1 1 O.S. 1981 § 7 provided:

"No person, firm or corporation doing business under the provisions of this chapter shall charge any fees in excess of the following: For the first entry of transfer on the abstract, seventy-five cents ($0.75); for each subsequent entry of transfer, thirty-five cents ($0.35); for entry of certificate relating to taxes, fifteen cents ($0.15); for entry of certificate relating to mechanics liens, fifteen cents ($0.15); for certificate as to judgments which may constitute a lien on real estate abstracted, thirty-five cents ($0.35); fifteen cents ($0.15) for each name certified to: for synopsis of court records or proceedings, thirty cents ($0.30) per folio; and it shall be the duty of the abstractors to continue any abstract so made by them on the payment of twenty-five cents ($0.25) for each additional entry thereon and certificate fees as above stated.
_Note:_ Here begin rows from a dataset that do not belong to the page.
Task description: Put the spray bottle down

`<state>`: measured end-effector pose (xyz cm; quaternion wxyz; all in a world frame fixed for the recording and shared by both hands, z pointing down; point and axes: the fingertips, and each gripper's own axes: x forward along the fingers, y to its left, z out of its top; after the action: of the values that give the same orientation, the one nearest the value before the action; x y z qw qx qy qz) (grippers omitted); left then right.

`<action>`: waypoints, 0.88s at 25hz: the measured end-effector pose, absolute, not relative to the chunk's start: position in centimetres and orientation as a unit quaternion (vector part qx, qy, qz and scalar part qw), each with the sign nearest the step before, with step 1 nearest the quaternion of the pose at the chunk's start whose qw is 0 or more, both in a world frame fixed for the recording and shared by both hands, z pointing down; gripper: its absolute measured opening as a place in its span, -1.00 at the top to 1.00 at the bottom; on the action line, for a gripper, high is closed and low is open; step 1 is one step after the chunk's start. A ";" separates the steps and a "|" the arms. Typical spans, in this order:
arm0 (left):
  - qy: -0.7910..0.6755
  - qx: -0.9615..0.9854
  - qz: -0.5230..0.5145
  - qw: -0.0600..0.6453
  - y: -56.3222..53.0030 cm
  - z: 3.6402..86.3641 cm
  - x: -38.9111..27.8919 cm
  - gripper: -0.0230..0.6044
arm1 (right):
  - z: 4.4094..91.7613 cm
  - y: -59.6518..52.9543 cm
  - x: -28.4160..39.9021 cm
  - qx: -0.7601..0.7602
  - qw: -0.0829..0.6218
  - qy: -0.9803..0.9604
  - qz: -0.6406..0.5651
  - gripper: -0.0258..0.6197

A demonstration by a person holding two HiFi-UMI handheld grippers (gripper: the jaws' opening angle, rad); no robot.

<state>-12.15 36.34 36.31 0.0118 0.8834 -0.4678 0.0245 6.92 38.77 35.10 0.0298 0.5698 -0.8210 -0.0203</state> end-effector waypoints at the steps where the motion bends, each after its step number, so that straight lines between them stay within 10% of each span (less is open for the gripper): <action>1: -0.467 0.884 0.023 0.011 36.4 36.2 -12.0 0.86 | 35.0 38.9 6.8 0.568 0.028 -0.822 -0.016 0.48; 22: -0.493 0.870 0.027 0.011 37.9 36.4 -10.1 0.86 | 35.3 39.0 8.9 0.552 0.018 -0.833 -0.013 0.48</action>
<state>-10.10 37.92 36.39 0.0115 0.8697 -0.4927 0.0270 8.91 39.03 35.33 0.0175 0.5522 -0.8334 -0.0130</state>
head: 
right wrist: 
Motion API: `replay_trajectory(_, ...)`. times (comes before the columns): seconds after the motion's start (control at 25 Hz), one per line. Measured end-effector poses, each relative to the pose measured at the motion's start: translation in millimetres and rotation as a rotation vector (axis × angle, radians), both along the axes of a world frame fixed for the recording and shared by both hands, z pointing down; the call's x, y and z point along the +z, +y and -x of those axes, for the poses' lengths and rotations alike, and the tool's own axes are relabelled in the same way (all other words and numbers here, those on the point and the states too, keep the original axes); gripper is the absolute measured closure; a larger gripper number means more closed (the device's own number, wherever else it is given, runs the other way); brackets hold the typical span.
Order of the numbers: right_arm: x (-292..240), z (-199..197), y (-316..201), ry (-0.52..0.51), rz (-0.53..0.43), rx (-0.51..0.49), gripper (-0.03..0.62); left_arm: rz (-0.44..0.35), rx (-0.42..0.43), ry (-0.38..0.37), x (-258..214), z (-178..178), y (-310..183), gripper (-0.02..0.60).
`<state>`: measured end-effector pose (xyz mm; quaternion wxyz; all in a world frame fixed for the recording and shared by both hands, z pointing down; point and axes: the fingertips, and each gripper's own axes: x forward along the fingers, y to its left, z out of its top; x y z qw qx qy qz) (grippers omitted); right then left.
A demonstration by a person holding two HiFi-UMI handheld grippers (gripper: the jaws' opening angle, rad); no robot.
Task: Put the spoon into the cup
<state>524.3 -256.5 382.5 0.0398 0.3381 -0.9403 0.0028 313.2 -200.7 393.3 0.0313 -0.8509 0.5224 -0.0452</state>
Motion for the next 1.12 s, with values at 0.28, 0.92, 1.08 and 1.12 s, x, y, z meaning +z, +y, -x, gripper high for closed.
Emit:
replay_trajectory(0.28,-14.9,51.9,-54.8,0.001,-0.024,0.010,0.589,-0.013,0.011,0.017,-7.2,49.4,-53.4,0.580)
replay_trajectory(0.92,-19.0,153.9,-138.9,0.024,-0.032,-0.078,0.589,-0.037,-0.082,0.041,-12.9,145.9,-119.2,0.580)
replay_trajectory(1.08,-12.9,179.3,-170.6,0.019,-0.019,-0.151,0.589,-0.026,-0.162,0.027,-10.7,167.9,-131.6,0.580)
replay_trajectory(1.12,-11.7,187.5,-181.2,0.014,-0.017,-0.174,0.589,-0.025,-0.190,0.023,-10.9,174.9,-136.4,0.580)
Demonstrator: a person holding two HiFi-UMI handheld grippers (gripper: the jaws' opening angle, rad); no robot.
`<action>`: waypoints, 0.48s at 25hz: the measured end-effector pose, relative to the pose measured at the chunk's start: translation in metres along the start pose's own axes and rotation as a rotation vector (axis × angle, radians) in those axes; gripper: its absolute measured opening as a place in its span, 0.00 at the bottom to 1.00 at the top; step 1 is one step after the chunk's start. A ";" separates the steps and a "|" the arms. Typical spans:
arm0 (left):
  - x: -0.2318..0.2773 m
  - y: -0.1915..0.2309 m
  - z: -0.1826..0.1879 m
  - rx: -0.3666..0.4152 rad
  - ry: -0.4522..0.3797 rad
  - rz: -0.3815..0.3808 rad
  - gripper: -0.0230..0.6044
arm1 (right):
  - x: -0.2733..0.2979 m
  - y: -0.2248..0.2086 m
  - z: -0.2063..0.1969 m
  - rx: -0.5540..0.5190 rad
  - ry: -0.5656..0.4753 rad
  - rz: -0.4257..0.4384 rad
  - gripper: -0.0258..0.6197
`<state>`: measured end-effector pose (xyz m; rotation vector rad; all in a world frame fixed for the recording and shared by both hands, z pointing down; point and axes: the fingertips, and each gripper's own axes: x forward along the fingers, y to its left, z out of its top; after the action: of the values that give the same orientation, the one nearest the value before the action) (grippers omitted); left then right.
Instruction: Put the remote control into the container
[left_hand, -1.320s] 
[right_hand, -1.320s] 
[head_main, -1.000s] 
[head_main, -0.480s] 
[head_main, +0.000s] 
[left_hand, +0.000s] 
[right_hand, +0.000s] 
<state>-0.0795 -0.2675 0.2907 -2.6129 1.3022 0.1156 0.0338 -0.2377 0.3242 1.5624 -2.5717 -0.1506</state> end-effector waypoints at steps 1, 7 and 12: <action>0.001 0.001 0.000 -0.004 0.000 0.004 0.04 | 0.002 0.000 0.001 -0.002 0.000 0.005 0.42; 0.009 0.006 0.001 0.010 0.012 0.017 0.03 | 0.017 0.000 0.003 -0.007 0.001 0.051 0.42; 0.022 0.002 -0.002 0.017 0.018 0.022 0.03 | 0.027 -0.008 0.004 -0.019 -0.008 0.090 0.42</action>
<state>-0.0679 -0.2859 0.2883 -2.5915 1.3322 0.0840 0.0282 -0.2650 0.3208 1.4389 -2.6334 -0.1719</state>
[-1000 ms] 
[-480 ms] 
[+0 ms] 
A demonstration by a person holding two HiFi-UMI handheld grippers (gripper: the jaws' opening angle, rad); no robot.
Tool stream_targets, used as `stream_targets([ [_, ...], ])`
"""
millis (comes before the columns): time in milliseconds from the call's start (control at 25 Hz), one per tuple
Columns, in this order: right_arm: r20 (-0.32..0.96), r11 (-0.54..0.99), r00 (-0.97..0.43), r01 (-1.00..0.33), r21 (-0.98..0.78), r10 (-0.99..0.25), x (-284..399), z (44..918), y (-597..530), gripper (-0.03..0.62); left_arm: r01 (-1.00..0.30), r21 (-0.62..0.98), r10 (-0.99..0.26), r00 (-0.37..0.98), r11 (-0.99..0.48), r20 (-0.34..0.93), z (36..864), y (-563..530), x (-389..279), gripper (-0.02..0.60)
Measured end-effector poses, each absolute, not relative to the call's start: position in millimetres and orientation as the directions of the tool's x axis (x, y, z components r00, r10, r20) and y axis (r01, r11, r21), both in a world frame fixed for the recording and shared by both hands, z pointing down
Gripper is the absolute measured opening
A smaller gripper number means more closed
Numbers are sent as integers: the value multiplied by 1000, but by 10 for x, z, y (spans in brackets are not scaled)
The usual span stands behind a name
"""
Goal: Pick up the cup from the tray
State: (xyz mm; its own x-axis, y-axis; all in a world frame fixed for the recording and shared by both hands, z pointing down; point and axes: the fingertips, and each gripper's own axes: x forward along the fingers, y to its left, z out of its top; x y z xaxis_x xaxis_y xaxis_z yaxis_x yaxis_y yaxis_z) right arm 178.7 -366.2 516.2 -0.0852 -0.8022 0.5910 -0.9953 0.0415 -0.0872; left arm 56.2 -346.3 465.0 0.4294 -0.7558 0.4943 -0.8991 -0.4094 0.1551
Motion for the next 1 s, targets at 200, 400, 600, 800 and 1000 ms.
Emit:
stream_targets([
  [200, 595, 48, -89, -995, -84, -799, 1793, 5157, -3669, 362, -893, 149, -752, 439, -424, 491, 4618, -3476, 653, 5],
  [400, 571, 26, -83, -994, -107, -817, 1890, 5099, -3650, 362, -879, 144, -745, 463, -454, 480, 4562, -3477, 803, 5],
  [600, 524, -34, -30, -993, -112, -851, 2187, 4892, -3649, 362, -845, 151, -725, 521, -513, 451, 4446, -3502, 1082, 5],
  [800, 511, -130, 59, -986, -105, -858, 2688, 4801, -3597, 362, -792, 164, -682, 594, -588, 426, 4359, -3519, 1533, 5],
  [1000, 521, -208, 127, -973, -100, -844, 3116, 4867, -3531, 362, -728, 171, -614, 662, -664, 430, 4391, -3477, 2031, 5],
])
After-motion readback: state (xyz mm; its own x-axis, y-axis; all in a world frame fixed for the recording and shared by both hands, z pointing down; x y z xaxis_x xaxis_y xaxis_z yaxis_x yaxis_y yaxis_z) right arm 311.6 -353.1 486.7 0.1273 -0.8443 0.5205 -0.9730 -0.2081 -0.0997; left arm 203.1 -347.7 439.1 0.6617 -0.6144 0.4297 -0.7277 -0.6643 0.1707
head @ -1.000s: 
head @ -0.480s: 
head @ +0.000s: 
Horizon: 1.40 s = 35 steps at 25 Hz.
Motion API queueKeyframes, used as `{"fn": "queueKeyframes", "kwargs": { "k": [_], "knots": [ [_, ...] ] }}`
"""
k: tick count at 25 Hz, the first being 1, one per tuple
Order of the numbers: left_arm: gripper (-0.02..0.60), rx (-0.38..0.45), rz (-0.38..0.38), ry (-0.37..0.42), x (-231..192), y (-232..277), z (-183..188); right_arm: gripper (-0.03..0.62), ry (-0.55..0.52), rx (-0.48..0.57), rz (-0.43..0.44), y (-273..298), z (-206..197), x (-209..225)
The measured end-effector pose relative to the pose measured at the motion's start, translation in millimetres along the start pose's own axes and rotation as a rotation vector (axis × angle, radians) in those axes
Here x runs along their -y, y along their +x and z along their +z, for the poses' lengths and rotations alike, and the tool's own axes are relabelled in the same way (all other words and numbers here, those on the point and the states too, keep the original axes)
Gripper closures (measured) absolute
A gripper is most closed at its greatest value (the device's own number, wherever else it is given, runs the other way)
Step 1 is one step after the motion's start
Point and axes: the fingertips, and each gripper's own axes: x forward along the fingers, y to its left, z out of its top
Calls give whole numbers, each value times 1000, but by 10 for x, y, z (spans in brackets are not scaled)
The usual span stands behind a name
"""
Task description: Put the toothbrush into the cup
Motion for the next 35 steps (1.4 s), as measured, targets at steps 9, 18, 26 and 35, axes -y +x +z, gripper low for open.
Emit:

Provided, that where counties have been organized by proclamation of the Governor, and later dissolved by the courts, and the territory reverts to the county or counties from which the county was organized, the abstractor shall omit from abstracts in the territory of such county all records relating to the formation and dissolution of such counties."

1 O.S. §§ 1 to 18 were repealed by Laws 1984, c. 163, § 21, eff. Nov. 1, 1984. Prior to repeal, § 1 was amended by Laws 1983, c. 63, § 1 .

2 U.S. Const. amend. XIV, § 1; Okla. Const. art. 2, §§ 2, 7.